Neale Donald Walsch

Neale Donald Walsch

Neale Donald Walsch in 2007
Born (1943-09-10) September 10, 1943
Milwaukee, Wisconsin, United States
Nationality American
Ethnicity Ukrainian American
Spouse Em Claire
Website
www.nealedonaldwalsch.com

Neale Donald Walsch (born September 10, 1943) is an American author of the series Conversations with God. The nine books in the complete series are Conversations With God (books 1–3), Friendship with God, Communion with God, The New Revelations, Conversations with God for Teens, Tomorrow's God, and Home with God: In a Life That Never Ends. He is also an actor, screenwriter, and speaker.

Biography

Walsch was born into an Ukrainian American family, and brought up as a Roman Catholic by a family who encouraged his quest for spiritual truth. He informally studied comparative theology for many years. He says his books are not channelled - although Walsch insists that he could hear God talking to him, as if God stood right beside Walsch - but rather that they are inspired by God and that they can help a person relate to God from a modern perspective. The God in his books, for example, says that "there is nothing you have to do." Walsch believes in a panentheistic God, who tries to communicate itself as being "unselfish". Walsch's vision is an expansion and unification of all present theologies to render them more relevant to our present day and time. He created Humanity's Team as a spiritual movement whose purpose is to communicate and implement his New Spirituality beliefs, particularly that we are all one with God and one with life, in a shared global state of being.[1] This state can be achieved, Walsch argues, by the act of helping other people: "The fastest way to apply anything in your life is to help others to apply it ... The fastest way to use any wisdom that resides in your soul is to help someone else ... Because we are all one.".[2] Walsch has nine children. Neale has a home in southern Oregon where he lives with his wife, Em Claire, who is a working poet.

Career

Before writing the Conversations With God series, Walsch worked variously as a radio station program director, newspaper managing editor, and in marketing and public relations. In the early 1990s he suffered a series of crushing blows—a fire that destroyed all of his belongings, the break-up of his marriage, and a car accident that left him with a broken neck. Once recovered, but alone and unemployed, he was forced to live in a tent in Jackson Hot Springs, just outside Ashland, Oregon, collecting and recycling aluminium cans in order to eat. At the time, he thought his life had come to an end. Despondent, he began his writings after working his way out of homelessness and following a stint as a radio talk show host.[3]

His first book, Conversations with God, was published in 1995 and became an international bestseller. It remained on the New York Times Bestseller List for 135 weeks. Six of his other books have made the Times list in the years since. He has published 28 books and his works have been translated into 37 languages.

Media appearances

In 2003, the film Indigo, written by Walsch and James Twyman and directed by Stephen Simon was released.
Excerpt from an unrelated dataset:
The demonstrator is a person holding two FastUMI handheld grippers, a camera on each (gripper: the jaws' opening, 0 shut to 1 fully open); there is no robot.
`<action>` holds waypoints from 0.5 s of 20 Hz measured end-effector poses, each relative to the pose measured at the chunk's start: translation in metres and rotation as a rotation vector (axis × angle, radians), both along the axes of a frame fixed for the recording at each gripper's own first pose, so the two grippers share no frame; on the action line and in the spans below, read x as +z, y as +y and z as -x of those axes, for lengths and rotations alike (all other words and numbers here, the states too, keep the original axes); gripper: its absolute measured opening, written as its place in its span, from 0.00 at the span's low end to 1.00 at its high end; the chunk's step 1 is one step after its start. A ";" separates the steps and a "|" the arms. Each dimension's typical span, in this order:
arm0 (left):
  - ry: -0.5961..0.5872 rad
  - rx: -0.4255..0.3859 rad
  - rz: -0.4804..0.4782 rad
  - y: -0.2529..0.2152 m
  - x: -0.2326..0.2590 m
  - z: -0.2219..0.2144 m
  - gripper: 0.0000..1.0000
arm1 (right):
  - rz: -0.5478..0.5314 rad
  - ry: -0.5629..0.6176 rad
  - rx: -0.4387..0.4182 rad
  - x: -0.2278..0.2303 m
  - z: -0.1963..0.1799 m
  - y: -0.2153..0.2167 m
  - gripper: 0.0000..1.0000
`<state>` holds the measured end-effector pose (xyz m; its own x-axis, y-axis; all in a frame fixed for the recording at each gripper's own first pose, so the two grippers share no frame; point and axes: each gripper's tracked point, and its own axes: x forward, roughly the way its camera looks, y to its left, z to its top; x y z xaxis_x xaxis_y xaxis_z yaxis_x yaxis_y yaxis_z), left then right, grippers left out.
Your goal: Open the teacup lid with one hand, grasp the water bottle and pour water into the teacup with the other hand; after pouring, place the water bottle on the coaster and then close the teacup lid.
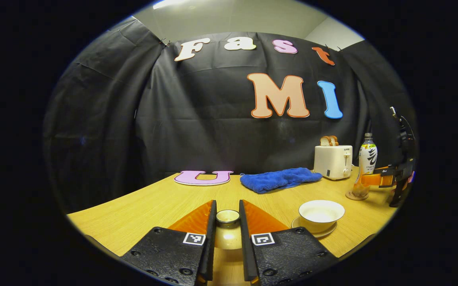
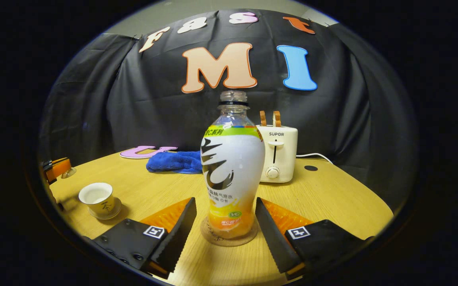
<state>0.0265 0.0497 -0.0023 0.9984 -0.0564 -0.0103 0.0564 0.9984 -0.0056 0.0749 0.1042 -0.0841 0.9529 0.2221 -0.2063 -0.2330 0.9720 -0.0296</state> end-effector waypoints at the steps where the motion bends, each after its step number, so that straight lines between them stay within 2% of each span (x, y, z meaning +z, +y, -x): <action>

It chronicled the fictional story of the redemption of a grandfather, played by Walsch, through his granddaughter, who is an indigo child.

Conversations With God: The Movie opened in U.S. theaters in 2006 on October 27 and in Canada on November 10. The film was released on DVD in February 2007.[4] Clips of the film can be found on YouTube.[5]

Other documentaries and TV appearances include:

Neale Donald Walsch can also be found as a prominent contributor at TheGlobalConversation.com[6] as well as on YouTube at YouTube.com/NealeDonaldWalsch.[7]

Criticism

Walsch was accused of plagiarism for a six-paragraph entry in one of the daily postings on his blog during 2008, this one during the Christmas season, when he published an item titled "Upside down, or right side up?" on Beliefnet.com.[8][9] Walsch's entry purported to tell the tale of a miraculous appearance of the words "Christ Was Love" during the rehearsal of his son's school Christmas pageant; but his article was almost identical to an article published 10 years previously by Candy Chand in the spiritual magazine Clarity and spread over the internet in places such as the Heartwarmers website, down to the name of the son mentioned in both articles, Nicholas – as both authors have a son named Nicholas.[8][10] Walsch publicly apologized, saying that he must have erroneously internalized the story as his own over the years, a claim the original author said she does not believe.[8] The article was subsequently pulled from Beliefnet.com and Walsch voluntarily withdrew from the roster of authors because of his error.[8] Walsch explained that he found the anecdote in old computer files from years earlier, saw his son's name in the copy, and was fully convinced that the history had really happened to him and that he had just forgotten it, but "remembered" when he saw the anecdote in his file. He cited it as a classic case of false memory and said that he had been repeating the anecdote as his own in many speeches over the years, adding that he was "chagrined and astonished that my mind could play such a trick on me".[8]

Writings

Conversations with God series

The following are the nine books in the Conversations With God series. Each of these books is a claimed transcript of dialogue between two beings, Neale Donald Walsch and "God", with the exception of "Communion with God", which is written only by "God".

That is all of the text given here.